Today is Licence to Queer’s Donate Another Day. I have places to be this morning (specifically, church, and not Our Lady of Smolensk) so I got ahead by watching GoldenEye last night. It’s my favourite of the Brosnan Bonds (and Brosnan is my Bond): such fun, and Natalya is great. Anyway, everyone else kicked off at ten today, and Tomorrow Never Dies starts at one, so join in if you like Bond, and chuck a tenner at Unicef.

Cooking

Yesterday I gutted and scaled and filleted a fish (a sea bream, to be precise) for the first time. I failed to get some of the flesh along the top side, but I think I’d do better with a proper filleting knife. Maybe I’ll get one. Made stock from the head and bones: risotto tomorrow.

Then I put a slice of prosciutto on top, sprinkled it with breadcrumbs, parsley, and parmesan cheese, and cooked it alongside roast courgette, pepper and onion (recipe from The Hairy Dieters). It was extremely tasty.

Eating

See above. Also (for I am not on a diet, hairy or otherwise) yellow-stickered Waitrose cream buns. I am getting massively hungry at the moment.

Moving

Swimming. Pilates (this happens every week, but usually on a Tuesday, so I’ve forgotten about it by the time I get to this post. This week’s session was yesterday).

Noticing

Three small deer (one fawn, and presumably two parents) on the path behind our house. Muntjacs, maybe? I’m not very good at deer.

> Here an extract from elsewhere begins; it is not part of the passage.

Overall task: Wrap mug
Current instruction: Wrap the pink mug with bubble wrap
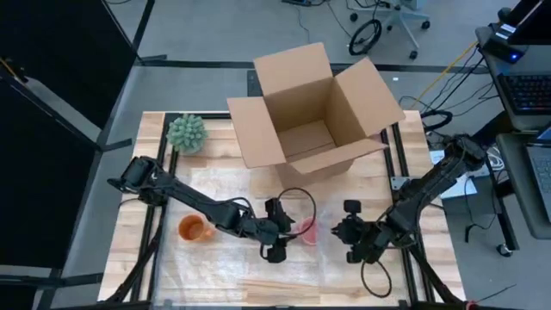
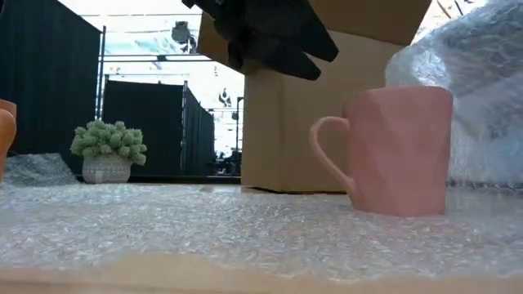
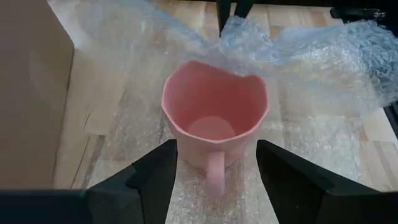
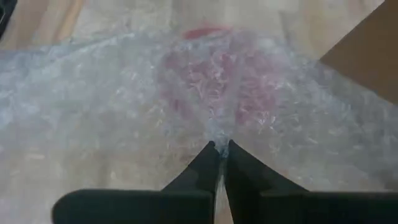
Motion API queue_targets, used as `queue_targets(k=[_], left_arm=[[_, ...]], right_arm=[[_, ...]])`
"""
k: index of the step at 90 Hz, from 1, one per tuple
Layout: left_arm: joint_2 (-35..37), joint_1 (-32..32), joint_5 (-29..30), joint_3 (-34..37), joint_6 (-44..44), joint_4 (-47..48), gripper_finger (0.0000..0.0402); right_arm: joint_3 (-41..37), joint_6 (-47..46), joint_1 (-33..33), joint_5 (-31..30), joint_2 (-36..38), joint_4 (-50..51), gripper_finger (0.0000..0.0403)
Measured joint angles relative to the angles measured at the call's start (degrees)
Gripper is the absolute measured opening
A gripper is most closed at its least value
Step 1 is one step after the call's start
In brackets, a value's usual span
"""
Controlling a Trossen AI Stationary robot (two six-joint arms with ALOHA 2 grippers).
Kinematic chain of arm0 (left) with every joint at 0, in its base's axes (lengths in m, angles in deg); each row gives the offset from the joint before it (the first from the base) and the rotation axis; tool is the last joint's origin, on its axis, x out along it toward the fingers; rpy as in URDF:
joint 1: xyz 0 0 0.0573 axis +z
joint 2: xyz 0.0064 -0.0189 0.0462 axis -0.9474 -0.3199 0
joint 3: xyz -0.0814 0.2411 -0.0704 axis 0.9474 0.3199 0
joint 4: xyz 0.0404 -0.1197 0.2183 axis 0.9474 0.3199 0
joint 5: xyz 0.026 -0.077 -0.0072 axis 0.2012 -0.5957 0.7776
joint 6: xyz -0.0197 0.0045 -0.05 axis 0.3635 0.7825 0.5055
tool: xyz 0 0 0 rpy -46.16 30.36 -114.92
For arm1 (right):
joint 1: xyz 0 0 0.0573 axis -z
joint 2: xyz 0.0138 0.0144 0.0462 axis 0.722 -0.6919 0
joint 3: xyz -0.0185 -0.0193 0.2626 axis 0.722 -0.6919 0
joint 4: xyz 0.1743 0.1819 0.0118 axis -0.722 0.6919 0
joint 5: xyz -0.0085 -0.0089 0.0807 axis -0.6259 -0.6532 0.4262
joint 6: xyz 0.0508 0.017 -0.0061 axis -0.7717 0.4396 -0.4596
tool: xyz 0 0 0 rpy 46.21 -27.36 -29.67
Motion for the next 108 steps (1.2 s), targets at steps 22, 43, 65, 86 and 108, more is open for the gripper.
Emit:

A train in GWR livery at Cambridge station – rather a long way from home, one would have said.

In the garden

I weeded one raised bed and put in three tomato plants. The other one didn’t need so much in the way of weeding; I put runner beans in it. And I found space for five cosmos plants around the garden.

The first rose is blooming. I think this bush is my favourite, aside from its habit of trying to revert to the rootstock; it has a lovely, faintly lemonish, scent.

Appreciating

Time. Focus. Other people’s gardens.

Acquisitions

I finally gave in and ordered three frocks from Joanie. One of them looks more like a tablecloth than I’d anticipated; one will do very nicely for the autumn; and one is fabulous and I’m wearing it now. (I don’t think I mind looking like a tablecloth, but the dress in question doesn’t fit. Yet. I think I’m just getting to the end of the phase where taking my usual size and ensuring it has a very full skirt is working. Still, only another month or so to go…)

From plant stalls outside people’s houses: two chilli pepper plants (one cayenne, one Hungarian something or other); three tomato plants (one Garnet, one Roma, one I’ve forgotten); and a honeysuckle.

Hankering

Well, a filleting knife, now.

Line of the week

From Rosemary Hill’s piece Consulting the Furniture in the last London Review of Books. (It is about time I went back to Kettle’s Yard. Maybe in a couple of weeks when I am on maternity leave…

Kettle’s Yard’s particular kind of austere elegance suits Cambridge and its Puritan, parliamentary history. It could never have happened in Oxford.

This coming week

Bank holiday. A committee meeting. Some family coming to see us. And, I hope, I’ll get the study sorted.